There was a crisis much closer to home in 64 AD, when a terrible fire broke out in Rome. This destroyed a large area of the city, leaving many people homeless. Nero’s reaction to the fire has been the subject of controversy ever since. Some historians say that Nero organised the relief effort, whereas others maintain that he was indifferent to the suffering of ordinary people. One thing that is certain is that Nero did not “fiddle while Rome burned”; for one thing the violin had not been invented and Nero did not play the lyre-like instrument called the “fidicula”. There is no contemporary documentary evidence for this phrase.

However, it is not beyond doubt that Nero used the fire as an excuse to wreak vengeance on a small but growing religious group, the Christians, who could safely be blamed for starting the fire. Ordinary Romans distrusted these people, who lived in separate enclaves and conducted secret rituals, so encouraging an anti-Christian mood was neither difficult not unpopular.

If Nero faced no opposition from non-Christians over the persecution, he did manage to raise some eyebrows over the sadistic methods he either invented or encouraged for the execution of Christians. These included smearing them in pitch and setting them alight as human torches.

Nero exploited the fire to his own advantage in that it left vast open spaces to be re-developed. He was quite happy to seize one of these to build his own “Golden House” that featured a huge artificial lake and a massive statue of himself. The later emperor Vespasian tore down the house and used the space where the lake had been to build the Colosseum.

Nero’s downfall

Nero’s mental state deteriorated steadily and led to him indulging in terrible rages. In one of these, in 65 AD, he kicked his pregnant wife Poppaea so hard that a rupture caused her to bleed to death.

As he rapidly lost grip on reality moves were made to depose him. A plot by several senators was uncovered, leading to a new round of executions and the settling of old scores. Trumped-up charges were laid against people who had fallen out of favour, leading inevitably to their deaths. Even Seneca was forced to commit suicide.
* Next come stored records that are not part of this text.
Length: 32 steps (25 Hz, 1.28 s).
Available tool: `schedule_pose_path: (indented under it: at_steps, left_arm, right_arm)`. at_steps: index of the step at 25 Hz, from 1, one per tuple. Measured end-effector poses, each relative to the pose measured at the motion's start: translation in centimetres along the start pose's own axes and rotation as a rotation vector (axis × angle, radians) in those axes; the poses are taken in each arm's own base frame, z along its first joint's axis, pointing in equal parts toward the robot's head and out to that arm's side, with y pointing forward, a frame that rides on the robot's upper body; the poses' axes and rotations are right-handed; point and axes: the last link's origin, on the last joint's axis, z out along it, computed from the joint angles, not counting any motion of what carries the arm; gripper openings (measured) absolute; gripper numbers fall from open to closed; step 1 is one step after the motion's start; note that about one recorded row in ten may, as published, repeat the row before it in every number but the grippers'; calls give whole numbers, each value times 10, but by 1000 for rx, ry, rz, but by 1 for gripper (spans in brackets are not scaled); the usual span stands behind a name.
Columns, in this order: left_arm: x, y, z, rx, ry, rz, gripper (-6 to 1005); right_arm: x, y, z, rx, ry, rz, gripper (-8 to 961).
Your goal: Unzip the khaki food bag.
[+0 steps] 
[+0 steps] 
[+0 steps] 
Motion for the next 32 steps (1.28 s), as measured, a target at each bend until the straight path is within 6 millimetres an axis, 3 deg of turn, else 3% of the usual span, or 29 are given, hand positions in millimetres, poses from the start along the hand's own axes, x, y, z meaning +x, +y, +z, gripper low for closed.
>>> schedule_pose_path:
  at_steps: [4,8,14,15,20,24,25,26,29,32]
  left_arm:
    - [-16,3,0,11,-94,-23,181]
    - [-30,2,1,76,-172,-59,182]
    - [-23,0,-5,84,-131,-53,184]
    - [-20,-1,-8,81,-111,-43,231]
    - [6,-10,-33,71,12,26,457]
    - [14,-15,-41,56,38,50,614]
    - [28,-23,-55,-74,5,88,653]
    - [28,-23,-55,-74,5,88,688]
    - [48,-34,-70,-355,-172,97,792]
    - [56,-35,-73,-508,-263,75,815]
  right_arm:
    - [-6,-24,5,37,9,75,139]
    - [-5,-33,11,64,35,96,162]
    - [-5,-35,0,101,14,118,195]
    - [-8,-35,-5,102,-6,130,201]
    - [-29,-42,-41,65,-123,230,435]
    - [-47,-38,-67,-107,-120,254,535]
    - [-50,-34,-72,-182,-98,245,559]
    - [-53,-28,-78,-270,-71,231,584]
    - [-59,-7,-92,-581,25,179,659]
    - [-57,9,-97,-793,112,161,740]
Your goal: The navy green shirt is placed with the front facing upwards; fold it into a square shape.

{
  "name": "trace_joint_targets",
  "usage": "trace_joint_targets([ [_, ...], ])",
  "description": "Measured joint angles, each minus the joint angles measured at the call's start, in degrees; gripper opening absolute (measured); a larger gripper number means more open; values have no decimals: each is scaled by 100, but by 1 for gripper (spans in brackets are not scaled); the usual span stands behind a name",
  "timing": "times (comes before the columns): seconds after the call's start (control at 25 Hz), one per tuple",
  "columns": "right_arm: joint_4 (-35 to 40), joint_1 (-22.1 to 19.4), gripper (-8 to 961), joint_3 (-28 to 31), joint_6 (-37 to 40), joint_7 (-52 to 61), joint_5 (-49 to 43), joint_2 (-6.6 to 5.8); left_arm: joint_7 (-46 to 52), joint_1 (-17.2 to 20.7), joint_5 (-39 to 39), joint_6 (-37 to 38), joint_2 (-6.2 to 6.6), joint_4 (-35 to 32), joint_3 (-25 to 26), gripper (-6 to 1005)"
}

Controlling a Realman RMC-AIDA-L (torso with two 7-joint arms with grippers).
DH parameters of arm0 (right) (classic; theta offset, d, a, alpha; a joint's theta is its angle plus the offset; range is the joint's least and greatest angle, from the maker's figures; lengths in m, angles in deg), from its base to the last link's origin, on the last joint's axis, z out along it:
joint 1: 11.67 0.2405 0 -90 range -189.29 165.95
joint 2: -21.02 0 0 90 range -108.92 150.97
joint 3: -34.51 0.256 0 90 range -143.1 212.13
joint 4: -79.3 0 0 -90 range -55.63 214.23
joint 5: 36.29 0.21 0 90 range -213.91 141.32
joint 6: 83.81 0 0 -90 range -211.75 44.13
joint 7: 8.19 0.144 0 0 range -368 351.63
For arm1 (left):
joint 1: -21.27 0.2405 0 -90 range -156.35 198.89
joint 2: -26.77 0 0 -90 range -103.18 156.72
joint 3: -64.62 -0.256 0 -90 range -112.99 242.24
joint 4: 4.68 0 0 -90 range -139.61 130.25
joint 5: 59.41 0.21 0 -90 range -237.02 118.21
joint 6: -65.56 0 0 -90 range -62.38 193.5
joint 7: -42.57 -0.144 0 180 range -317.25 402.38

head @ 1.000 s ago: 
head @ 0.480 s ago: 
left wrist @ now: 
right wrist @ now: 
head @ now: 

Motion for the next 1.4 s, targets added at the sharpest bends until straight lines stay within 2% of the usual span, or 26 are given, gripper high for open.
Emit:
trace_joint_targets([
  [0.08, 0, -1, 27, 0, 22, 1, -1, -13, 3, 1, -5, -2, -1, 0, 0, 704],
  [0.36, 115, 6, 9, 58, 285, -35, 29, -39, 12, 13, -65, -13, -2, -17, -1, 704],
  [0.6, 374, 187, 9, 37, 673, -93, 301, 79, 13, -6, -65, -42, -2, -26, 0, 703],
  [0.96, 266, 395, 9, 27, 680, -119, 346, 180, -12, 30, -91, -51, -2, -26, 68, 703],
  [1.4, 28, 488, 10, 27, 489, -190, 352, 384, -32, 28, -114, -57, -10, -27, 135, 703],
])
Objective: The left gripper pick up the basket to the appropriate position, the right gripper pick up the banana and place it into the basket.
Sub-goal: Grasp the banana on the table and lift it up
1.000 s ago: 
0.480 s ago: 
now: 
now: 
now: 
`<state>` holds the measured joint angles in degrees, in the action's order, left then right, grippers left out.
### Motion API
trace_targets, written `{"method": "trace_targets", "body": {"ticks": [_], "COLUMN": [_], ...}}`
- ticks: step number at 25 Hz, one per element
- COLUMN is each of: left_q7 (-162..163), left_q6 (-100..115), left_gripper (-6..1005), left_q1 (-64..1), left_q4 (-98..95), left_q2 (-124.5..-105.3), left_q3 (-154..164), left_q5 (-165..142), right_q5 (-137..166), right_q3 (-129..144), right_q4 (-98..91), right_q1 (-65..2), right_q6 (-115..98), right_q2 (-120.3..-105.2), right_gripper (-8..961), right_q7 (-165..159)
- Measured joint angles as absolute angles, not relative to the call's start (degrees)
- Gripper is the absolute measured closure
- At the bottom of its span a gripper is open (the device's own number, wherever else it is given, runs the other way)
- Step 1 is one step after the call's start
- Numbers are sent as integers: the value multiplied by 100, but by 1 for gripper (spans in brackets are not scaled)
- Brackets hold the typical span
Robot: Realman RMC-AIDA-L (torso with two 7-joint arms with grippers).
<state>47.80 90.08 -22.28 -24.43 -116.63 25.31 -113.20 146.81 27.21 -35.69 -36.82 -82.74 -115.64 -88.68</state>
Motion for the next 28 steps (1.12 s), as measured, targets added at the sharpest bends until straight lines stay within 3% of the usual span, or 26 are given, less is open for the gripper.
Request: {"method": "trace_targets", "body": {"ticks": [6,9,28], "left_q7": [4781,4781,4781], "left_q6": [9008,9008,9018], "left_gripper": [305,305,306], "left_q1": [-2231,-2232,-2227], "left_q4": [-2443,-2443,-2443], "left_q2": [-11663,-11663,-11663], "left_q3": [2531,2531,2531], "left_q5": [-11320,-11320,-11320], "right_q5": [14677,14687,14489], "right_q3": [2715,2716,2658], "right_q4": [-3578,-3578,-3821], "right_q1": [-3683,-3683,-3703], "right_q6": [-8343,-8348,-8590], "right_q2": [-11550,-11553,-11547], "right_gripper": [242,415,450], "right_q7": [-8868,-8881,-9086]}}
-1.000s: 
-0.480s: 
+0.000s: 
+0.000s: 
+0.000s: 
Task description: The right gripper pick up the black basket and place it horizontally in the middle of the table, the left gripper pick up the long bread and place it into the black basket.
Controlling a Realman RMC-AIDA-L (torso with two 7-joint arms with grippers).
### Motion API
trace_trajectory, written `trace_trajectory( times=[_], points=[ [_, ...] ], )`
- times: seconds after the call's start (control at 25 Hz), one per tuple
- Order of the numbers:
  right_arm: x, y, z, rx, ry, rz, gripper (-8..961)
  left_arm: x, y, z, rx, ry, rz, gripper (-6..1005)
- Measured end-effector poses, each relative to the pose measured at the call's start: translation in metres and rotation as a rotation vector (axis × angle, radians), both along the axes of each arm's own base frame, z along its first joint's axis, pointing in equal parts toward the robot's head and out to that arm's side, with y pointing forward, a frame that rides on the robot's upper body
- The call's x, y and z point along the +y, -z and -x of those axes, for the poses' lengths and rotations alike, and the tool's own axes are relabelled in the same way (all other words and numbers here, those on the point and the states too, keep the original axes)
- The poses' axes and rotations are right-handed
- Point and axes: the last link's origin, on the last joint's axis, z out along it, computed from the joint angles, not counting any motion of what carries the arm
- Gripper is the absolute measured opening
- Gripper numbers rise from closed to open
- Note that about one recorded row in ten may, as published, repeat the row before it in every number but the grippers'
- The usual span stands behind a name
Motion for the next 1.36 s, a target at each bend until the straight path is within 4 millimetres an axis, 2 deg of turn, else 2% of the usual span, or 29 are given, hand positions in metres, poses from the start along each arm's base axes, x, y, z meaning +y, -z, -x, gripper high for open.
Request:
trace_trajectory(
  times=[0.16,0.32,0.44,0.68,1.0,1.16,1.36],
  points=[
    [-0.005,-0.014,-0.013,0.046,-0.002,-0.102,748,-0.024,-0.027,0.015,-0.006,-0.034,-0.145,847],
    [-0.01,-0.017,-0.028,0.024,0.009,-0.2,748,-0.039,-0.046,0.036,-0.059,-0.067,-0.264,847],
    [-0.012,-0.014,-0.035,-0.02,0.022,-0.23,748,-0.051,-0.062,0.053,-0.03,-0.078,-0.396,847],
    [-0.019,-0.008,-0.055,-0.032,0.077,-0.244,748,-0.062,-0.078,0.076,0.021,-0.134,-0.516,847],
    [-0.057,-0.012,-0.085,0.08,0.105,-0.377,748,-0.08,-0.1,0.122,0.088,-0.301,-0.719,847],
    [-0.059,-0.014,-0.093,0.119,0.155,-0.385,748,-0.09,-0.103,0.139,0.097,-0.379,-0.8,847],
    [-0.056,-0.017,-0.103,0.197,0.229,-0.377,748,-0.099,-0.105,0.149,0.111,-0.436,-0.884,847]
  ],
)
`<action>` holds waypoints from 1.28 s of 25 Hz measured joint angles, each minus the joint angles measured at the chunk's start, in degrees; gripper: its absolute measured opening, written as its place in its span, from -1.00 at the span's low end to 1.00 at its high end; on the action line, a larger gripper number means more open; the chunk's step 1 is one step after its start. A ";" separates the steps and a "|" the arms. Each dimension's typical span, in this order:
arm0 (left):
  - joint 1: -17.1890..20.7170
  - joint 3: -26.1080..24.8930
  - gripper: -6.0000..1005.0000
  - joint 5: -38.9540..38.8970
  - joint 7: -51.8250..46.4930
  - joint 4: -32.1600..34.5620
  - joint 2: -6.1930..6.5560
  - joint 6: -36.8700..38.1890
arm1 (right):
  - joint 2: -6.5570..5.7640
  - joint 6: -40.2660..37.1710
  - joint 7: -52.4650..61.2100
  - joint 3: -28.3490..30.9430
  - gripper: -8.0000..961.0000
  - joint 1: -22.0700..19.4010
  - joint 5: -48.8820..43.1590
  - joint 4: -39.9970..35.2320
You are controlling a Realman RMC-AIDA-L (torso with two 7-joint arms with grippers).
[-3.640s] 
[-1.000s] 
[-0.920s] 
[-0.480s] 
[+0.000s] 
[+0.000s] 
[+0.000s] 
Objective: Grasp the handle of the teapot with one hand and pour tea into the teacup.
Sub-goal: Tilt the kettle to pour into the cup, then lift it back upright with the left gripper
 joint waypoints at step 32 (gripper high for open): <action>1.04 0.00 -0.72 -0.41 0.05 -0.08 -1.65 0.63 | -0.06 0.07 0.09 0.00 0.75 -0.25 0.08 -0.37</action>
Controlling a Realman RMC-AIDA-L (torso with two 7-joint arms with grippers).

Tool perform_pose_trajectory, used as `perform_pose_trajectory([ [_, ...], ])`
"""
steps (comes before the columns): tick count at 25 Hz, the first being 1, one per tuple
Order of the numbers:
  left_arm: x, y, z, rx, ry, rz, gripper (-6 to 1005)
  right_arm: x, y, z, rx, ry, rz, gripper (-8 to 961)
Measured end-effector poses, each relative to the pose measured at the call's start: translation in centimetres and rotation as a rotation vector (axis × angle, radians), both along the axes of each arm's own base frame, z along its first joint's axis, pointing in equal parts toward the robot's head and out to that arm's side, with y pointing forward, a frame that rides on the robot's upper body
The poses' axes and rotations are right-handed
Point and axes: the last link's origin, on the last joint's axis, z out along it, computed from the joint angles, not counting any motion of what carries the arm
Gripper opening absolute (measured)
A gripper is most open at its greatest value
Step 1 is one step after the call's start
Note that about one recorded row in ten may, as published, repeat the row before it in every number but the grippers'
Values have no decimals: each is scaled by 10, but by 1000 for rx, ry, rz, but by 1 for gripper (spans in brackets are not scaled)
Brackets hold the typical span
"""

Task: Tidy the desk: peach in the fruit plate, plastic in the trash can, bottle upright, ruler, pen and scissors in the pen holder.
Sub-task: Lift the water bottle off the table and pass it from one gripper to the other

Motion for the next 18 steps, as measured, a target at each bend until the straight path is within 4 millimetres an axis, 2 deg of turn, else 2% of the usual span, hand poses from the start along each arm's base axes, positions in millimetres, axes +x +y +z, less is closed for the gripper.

Among the victims was Domitius Corbulo, the hero of the Parthian Wars, who had done absolutely nothing to deserve such a fate. This act, possibly motivated by envy, proved to be one outrage too far, because Corbulo was much admired and respected and had powerful friends. A new conspiracy to remove Nero was instigated that had every chance of success.

In 67 AD Nero left Rome to compete in the Olympic Games as a charioteer, with the whole event being rescheduled to suit his convenience. This was the opportunity that Nero’s enemies needed to plot his downfall. Instead of being able to return in triumph from the Games, having won every event he had entered (no surprise there), Nero found that other events had been taking place behind his back, and that they had reached an advanced stage.

In 68 AD governors in Gaul and Judaea declared their opposition to Nero. Galba, the governor of a Spanish province, declared himself emperor, gaining support including that of an army commander in Germany. When the leaders of the Praetorian Guard also switched sides, the senate deposed Nero, who now knew that the game was up.

Nero’s only option was to flee the palace and seek refuge with a man named Phaon, whom he thought he could trust. However, Phaon had already betrayed the emperor who stabbed himself as he heard his would-be assassins enter the house. Nero’s last words were: “How great an artist dies with me!” thus showing that he was utterly deluded to the last.

Nero was a man who should never have been emperor, and this would not have happened had he not had the mother that he did. It was her murderous ambition that made Nero the heir of Claudius, and once she had fallen victim to her son he proved just how unworthy he was of such high office. The Julio-Claudian emperors had been a mixed bunch, and the last of them was arguably the worst of them all.